[Task objective]
Scan the data for "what" and copy the lines it appears in.

[Opening Data extract section]

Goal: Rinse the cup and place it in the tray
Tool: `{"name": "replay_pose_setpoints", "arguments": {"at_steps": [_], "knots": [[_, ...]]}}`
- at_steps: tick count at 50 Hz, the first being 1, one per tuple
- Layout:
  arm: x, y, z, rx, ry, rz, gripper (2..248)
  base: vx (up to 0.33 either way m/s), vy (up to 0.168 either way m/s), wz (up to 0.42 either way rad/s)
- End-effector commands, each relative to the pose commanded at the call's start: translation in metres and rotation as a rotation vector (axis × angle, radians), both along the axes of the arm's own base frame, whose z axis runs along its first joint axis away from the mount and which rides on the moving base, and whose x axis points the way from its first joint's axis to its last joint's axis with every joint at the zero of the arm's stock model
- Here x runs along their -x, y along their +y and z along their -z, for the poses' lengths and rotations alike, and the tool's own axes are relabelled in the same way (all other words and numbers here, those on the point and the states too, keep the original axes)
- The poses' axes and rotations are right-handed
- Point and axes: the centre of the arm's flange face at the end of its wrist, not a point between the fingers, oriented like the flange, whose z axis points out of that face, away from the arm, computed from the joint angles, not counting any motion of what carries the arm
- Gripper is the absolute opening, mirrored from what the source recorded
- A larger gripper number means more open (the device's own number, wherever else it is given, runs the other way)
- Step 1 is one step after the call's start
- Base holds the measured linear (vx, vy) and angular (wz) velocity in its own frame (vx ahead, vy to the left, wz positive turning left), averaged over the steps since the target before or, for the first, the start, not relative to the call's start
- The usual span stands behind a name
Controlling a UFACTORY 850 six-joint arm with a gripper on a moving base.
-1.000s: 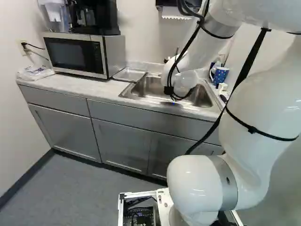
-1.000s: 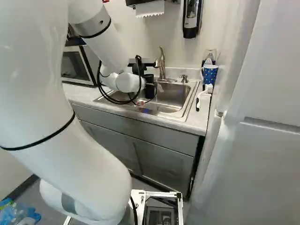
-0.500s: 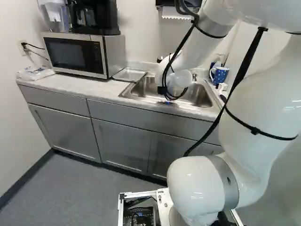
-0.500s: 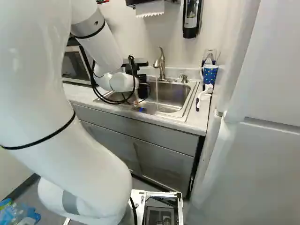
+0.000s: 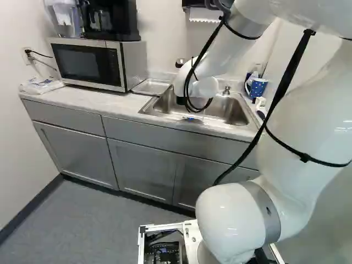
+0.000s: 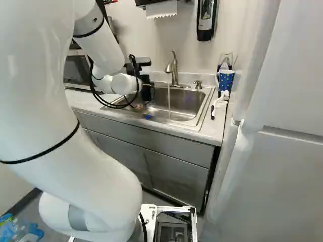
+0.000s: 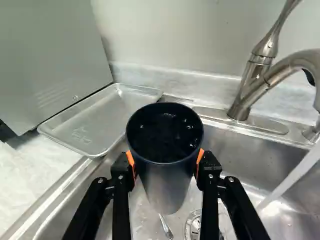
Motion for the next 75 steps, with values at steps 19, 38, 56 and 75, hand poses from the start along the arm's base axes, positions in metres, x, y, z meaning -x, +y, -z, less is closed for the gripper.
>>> {"name": "replay_pose_setpoints", "arguments": {"at_steps": [19,38,56,75], "knots": [[-0.015,0.021,-0.013,0.004,0.051,-0.041,125,0.000,0.000,0.000],[-0.013,0.039,-0.028,0.007,0.075,-0.079,125,0.000,0.000,0.000],[-0.007,0.047,-0.031,0.007,0.068,-0.098,125,0.000,0.000,0.000],[-0.007,0.048,-0.031,-0.083,0.078,-0.065,125,0.000,0.000,0.000]]}}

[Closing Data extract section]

[Solved exercise]
- Point and axes: the centre of the arm's flange face at the end of its wrist, not a point between the fingers, oriented like the flange, whose z axis points out of that face, away from the arm, computed from the joint angles, not counting any motion of what carries the arm
- Gripper is the absolute opening, mirrored from what the source recorded

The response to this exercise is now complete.